To date, the U.S. has imposed tariffs on $550 billion in Chinese imports. In retaliation, China set tariffs on $185 billion worth of U.S. goods. As a result, trade tensions between the two countries have erupted into a full-blown trade war.
Initial reactions to the tariffs were tepid and dispersed, but now we’re seeing more companies moving operations out of China in order to escape the added tariff and supply chain costs. Particularly prone to these increases, technology companies appear to be leading the charge.
Some of the earliest moves included Google’s shift of significant portions of its U.S.-bound motherboard production from China to Taiwan and Malaysia, averting the 25% tariffs that would apply on printed circuit board assembly, China Briefing reports.
Contract-based technology manufacturers Quanta Computer, Foxconn Technology, and Inventec have also migrated parts of their production to Taiwan, Mexico, and the Czech Republic, the publication notes.
Shifting Production
In August, HP Inc.-laptop maker Inventec Corp., said it would shift production of notebooks for the U.S. market out of China within months, Bloomberg reports. The company wants to move its entire American-bound laptop operation to its home base of Taiwan within two to three months. The company assembles Apple Inc.’s AirPods and produces notebook computers for HP.
More recently, Zebra Technologies announced that it was pulling its supply chains out of China ahead of the scheduled Dec. 15 tariffs. The electronics maker has already done so for products that were hit by earlier tariffs, CNBC reports. Zebra makes barcode scanners, printers, and other mobile computing products for businesses.
In October, Fitbit said it would pull nearly all of its device manufacturing out of China due to the U.S. tariffs. This move makes the company the first major tech firm to publicly announce that it’s shifting fully away from China.
“Many tech companies have had to confront the challenges of making their goods in China as the US-China trade war drags on, especially with a new round of tariffs set to go into effect in December that cover consumer goods previously spared from import taxes,” CNN’s Clare Duffy writes in “Fitbit is pulling manufacturing out of China to avoid tariffs”. “The looming tariffs are forcing companies with manufacturing operations in China to either pass the costs on to consumers or absorb them,” Duffy adds.
Not Coming Home
According to Bloomberg, Microsoft Corp., Amazon.com Inc., Sony Corp. and Nintendo Co. are all weighing their options away from the line of fire, such as Southeast Asia and India. For now at least, the consensus is that these companies aren’t reshoring—or, bringing back to the U.S.—their manufacturing operations.

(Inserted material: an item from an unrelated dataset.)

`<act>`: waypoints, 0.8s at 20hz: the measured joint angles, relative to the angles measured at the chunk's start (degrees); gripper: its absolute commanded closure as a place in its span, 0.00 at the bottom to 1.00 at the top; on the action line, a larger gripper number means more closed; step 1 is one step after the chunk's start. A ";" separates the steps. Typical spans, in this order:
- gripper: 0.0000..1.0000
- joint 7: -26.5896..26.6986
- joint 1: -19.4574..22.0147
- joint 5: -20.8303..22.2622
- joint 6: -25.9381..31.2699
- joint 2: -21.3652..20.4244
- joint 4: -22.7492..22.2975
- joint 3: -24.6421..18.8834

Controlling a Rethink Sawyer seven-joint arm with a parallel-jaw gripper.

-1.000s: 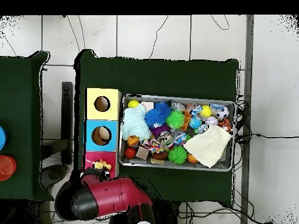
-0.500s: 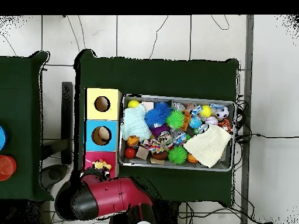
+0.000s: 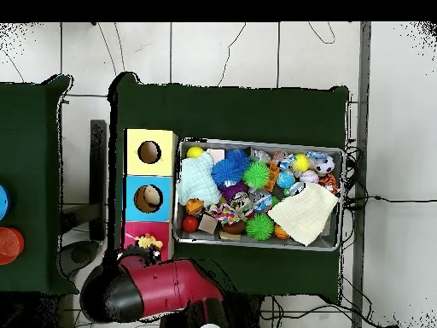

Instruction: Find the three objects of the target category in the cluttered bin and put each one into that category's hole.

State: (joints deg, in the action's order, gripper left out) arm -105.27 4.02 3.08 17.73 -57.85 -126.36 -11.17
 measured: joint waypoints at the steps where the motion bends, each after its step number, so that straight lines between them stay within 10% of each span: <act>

In “Tech manufacturing is moving out of China, but it’s not coming to the U.S.”, Jonathan Terrasi singles out Vietnam and India as two potential targets for firms looking to reposition their manufacturing activities. The former is in close proximity to China and shares it low cost of living (which would translate into low wages) while the latter is a close U.S. ally.
The transition will take time. “Vietnam offers cheap labor, but its 100-million population is small compared with China’s 1.3 billion, and its roads and ports are already clogged,” WSJ’s Niharika Mandhana writes. “India has the manpower, but skill levels fall short and government rules are relatively restrictive.”